» **EXERCISE BRIEF**:
Find the word "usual" in the data below and copy each line that holds it.
EXERCISE MATERIALS: Begin
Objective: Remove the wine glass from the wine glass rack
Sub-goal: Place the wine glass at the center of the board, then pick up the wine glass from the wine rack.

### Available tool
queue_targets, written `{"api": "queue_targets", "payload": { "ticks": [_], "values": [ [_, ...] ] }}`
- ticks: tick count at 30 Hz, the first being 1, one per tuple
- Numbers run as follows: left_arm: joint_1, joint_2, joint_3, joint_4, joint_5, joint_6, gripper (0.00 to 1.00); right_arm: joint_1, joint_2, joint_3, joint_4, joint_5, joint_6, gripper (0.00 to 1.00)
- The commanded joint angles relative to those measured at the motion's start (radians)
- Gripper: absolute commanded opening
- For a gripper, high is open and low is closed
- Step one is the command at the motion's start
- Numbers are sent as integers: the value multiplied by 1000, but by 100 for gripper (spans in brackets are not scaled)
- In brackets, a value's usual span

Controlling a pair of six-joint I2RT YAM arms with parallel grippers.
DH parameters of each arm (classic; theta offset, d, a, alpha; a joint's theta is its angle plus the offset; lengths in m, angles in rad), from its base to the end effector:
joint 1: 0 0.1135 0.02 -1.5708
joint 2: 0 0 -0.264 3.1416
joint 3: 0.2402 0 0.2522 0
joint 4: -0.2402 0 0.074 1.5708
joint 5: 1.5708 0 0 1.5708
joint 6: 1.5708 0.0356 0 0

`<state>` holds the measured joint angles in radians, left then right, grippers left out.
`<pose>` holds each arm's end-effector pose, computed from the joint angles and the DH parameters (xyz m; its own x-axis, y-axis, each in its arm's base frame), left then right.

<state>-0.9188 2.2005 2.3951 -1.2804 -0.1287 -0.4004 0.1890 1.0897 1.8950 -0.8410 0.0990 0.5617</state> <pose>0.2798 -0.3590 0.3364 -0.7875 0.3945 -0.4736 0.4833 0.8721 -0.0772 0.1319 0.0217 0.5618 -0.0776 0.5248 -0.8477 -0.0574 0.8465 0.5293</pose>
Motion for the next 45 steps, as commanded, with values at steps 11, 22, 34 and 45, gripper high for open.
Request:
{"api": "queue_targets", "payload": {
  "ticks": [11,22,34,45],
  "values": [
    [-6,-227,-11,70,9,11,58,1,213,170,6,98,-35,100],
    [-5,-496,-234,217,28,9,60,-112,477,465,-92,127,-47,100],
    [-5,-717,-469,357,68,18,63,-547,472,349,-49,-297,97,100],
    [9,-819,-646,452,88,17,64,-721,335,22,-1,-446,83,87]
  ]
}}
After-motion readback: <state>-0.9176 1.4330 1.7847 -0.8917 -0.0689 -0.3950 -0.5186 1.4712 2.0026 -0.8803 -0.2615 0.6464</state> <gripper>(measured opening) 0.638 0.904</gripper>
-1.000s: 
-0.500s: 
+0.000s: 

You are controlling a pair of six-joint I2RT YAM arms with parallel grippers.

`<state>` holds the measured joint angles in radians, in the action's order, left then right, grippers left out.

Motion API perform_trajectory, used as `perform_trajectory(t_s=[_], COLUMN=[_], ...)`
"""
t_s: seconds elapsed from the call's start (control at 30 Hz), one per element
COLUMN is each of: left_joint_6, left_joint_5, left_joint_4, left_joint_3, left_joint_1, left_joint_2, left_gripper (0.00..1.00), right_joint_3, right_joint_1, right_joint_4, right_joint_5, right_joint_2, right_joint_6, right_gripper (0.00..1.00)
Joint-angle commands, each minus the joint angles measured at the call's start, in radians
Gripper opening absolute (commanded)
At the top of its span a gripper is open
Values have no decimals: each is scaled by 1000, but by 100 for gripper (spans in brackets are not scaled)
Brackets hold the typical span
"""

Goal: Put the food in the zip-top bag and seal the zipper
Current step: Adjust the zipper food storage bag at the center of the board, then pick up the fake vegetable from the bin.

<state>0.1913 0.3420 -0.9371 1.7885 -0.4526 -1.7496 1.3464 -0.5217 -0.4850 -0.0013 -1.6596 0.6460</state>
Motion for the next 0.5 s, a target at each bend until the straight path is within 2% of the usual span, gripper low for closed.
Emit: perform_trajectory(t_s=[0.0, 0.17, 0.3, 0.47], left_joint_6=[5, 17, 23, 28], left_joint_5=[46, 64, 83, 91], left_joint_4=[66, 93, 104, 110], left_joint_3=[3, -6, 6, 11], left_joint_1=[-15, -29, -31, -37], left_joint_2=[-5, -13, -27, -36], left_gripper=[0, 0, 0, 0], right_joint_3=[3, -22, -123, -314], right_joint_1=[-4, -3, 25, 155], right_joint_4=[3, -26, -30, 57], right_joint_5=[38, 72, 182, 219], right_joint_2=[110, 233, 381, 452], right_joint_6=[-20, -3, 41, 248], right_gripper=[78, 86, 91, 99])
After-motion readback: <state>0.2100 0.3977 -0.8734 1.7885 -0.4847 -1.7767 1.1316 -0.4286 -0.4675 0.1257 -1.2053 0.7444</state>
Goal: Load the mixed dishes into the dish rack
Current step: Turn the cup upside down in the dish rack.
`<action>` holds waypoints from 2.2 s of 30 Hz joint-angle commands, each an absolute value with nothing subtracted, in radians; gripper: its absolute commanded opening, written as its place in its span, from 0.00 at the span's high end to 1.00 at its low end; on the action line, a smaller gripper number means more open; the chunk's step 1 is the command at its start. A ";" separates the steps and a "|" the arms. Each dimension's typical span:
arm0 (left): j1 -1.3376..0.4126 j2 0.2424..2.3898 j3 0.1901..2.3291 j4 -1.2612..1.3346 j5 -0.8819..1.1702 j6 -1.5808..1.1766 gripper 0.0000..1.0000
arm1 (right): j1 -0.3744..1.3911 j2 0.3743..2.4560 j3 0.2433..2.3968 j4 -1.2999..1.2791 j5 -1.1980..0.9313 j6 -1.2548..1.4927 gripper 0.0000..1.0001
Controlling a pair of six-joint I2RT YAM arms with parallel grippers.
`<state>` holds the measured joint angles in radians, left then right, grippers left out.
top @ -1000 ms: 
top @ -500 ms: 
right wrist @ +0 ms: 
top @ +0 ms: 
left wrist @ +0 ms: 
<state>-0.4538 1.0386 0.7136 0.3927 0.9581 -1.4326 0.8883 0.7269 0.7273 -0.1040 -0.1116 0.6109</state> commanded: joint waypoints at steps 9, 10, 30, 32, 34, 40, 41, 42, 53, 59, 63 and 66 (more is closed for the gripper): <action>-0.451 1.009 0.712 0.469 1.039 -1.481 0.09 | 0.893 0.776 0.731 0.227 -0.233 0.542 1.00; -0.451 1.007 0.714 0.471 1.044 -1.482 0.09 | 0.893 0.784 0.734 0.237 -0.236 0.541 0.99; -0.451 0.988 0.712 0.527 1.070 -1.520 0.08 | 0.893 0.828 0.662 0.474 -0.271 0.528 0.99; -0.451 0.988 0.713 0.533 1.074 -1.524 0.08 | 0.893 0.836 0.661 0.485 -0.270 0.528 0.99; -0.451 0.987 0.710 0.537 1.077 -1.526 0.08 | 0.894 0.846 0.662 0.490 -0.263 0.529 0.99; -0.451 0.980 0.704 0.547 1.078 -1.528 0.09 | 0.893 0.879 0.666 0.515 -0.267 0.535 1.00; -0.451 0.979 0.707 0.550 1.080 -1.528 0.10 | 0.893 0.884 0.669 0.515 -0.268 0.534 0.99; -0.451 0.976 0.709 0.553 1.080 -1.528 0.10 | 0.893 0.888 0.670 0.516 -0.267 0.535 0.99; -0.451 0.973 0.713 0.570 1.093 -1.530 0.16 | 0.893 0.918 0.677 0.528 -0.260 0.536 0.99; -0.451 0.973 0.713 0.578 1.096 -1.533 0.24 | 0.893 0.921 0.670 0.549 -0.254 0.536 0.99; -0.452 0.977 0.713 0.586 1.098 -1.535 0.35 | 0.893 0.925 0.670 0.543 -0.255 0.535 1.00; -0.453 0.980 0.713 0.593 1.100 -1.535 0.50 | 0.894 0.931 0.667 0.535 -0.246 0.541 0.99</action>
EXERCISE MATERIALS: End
» **EXERCISE RESPONSE**:
- In brackets, a value's usual span
Motion for the next 0.5 s, a target at each bend until the straight path is within 2% of the usual span, gripper low for closed.

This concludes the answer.